Instructions to follow - Reproduce the listing below as it stands. Leave out each image.

Source material -
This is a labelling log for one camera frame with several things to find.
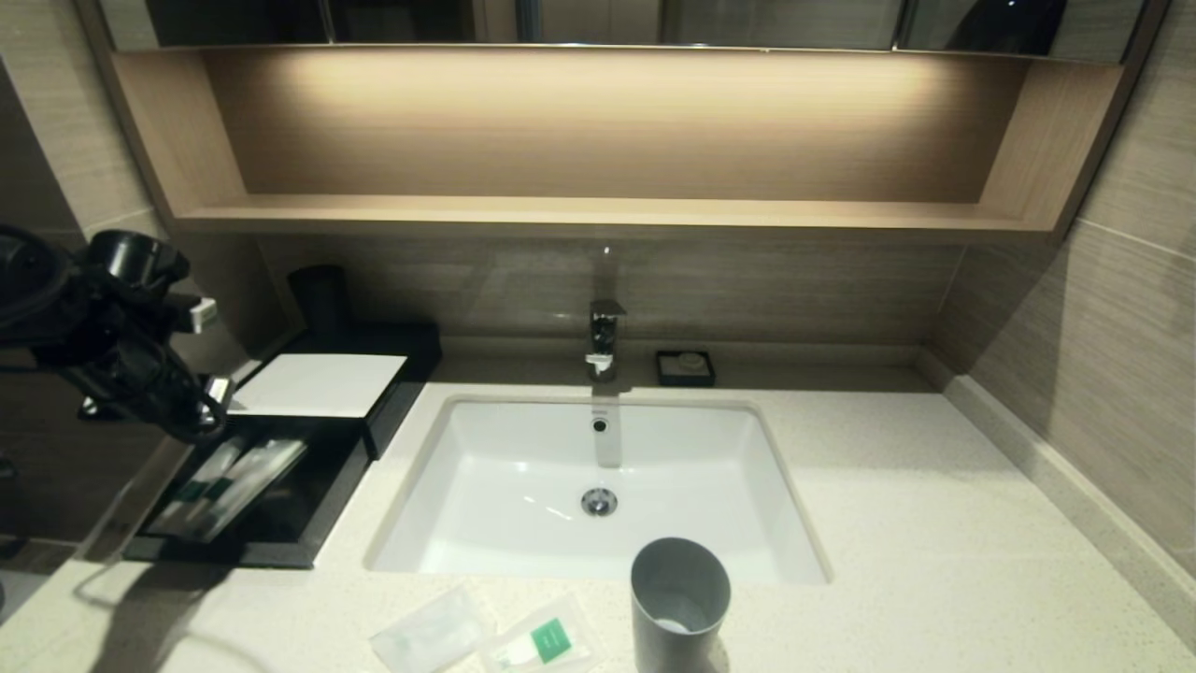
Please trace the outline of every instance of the white sink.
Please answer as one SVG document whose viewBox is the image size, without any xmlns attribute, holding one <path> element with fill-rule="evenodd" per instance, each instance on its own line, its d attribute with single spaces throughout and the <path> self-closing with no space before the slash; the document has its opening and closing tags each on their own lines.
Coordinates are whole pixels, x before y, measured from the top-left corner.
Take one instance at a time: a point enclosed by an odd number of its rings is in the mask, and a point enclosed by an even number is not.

Exercise output -
This is a labelling log for one camera frame with several things to find.
Please trace the outline of every instance of the white sink.
Please answer as one SVG document whose viewBox is the image size, without any xmlns attribute, holding one <path> element with fill-rule="evenodd" per instance, each instance on its own line, its d attribute with single spaces throughout and the <path> self-closing with no space before the slash; the document has its opening and closing tags each on their own lines.
Coordinates are whole pixels, x before y, measured from the top-left corner.
Take one instance at a time: a point enclosed by an odd number of its rings is in the mask, and a point enclosed by an even number is not.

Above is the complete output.